Probablemente fundamental en la construcción de los grandes Estados liberales en el siglo XIX, el nacionalismo se convirtió en el siglo XX —de Hitler a ETA, de Franco a Milošević— en el manatial del que brotaron los ríos de sangre más caudalosos de la historia de la humanidad. En el siglo XXI se resiste a quedar reducido a una rémora más o menos folklórica y se empeña en mantener su papel trágico. Gracias a las Comunidades Europeas creadas en los años cincuenta, poco después del final de la peor guerra conocida, Europa ha vivido su periodo de paz más largo; gracias a ellas y a la actual Unión, las enormes diferencias de desarrollo entre los Estados del continente se han ido reduciendo. Europa iba siendo mejor cuando las viejas naciones iban cediendo soberanía.

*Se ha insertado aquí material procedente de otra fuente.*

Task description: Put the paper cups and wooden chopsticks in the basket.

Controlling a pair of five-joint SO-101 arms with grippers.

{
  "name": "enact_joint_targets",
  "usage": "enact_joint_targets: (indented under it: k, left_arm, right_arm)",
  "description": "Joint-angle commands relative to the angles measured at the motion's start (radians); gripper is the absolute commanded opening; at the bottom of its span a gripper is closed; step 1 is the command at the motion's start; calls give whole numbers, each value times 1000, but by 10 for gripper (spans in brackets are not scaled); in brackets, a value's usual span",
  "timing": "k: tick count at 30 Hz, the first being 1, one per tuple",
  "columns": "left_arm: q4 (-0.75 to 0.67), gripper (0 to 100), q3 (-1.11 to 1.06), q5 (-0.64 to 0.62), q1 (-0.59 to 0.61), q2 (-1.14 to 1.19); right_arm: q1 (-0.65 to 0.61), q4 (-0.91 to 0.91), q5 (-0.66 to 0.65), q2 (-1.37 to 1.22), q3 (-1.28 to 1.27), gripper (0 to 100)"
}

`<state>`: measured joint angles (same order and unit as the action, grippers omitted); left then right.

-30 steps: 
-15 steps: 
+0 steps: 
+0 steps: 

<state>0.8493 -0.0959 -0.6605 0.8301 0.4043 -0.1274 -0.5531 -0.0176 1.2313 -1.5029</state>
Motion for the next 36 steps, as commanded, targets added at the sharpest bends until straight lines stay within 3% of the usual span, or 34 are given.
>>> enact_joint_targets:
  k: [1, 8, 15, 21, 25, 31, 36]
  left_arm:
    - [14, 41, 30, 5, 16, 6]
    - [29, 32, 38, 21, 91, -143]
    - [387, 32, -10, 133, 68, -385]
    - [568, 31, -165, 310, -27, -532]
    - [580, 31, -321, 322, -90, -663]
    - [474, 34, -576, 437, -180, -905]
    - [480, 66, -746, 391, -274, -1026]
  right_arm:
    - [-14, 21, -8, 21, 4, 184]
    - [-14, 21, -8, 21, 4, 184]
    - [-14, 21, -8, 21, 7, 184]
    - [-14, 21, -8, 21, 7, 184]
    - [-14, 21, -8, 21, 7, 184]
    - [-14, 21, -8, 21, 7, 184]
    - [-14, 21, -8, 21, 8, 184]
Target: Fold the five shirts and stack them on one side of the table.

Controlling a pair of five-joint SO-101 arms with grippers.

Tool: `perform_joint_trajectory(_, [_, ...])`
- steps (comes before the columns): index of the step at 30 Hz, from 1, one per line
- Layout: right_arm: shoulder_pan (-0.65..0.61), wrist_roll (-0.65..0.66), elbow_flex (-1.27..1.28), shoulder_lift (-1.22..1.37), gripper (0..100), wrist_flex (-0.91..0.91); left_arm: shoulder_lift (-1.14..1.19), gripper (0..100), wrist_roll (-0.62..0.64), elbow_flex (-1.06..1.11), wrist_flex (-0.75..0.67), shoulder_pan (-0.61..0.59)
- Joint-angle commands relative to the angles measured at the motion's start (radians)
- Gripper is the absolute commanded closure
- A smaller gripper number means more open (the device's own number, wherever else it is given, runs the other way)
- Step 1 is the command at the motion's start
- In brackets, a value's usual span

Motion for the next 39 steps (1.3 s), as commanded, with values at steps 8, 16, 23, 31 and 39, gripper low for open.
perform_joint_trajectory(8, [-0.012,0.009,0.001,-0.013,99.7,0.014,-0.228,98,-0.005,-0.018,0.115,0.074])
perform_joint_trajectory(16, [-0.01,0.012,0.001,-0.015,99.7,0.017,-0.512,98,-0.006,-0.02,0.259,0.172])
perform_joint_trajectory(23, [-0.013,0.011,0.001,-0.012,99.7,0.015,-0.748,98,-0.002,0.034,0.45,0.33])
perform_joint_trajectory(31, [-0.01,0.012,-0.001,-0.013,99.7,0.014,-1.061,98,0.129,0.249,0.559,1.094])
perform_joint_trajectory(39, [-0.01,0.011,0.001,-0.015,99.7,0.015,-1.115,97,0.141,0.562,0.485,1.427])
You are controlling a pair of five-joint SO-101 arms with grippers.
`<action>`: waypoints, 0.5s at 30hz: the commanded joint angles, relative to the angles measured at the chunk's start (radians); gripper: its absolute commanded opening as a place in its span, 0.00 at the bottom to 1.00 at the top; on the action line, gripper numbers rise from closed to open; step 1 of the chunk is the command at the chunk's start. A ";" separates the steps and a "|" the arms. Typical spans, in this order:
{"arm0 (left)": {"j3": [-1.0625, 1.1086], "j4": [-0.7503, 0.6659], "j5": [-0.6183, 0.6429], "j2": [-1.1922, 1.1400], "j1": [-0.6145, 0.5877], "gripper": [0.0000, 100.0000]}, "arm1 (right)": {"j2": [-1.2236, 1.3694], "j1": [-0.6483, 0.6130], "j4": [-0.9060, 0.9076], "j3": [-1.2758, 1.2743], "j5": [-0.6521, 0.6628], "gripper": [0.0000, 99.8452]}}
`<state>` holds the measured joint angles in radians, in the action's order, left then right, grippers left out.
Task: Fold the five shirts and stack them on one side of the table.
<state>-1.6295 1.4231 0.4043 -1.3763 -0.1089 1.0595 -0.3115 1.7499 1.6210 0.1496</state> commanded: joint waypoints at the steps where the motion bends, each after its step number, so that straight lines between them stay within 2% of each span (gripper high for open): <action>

Hoy, en esta vuelta absurda y seguramente suicida a los años treinta del siglo pasado, el nacionalismo no se limita a asomar su repugnante pezuña por debajo de la puerta, sino que se ha quitado los disfraces y muestra sus garras sin recato. Con menos soberanía de las naciones y más soberanía de la Unión, con un verdadero gobierno federal europeo (político y, por supuesto, económico), la puesta en marcha de la moneda común habría acarreado problemas mucho menores que los que estamos viviendo. Pero no: ya no son solo Finlandia, Austria, Hungría o los Países Bajos (por poner unos pocos ejemplos) las únicas regiones europeas en las que (guardando algunas apariencias democráticas) los ultranacionalistas ganan peso electoral; los resultados del Front National en Francia o el aterrador grupo nazi (de neo-, nada: nazi, nazi) que ha obtenido 21 escaños en las elecciones griegas nos muestran bien claramente que hay lecciones que no hemos aprendido.

El nacionalismo es uno de los peores enemigos con los que nos enfrentamos. Y combatir el nacionalismo ajeno con el propio es decididamente absurdo. La lucha eficaz contra el nacionalismo empieza por renunciar al propio: no se combate el catalanismo con españolismo o viceversa. Tal cosa no haría más que confirmar aquella frase que muchos atribuyen a Josep Pla (dicen que dijo que «el nacionalisme és com un pet, només li agrada a qui se’l tira», vaya usted a saber si la frase era cierta o apócrifa).

Más Unión, menos naciones. Feliz Día de Europa.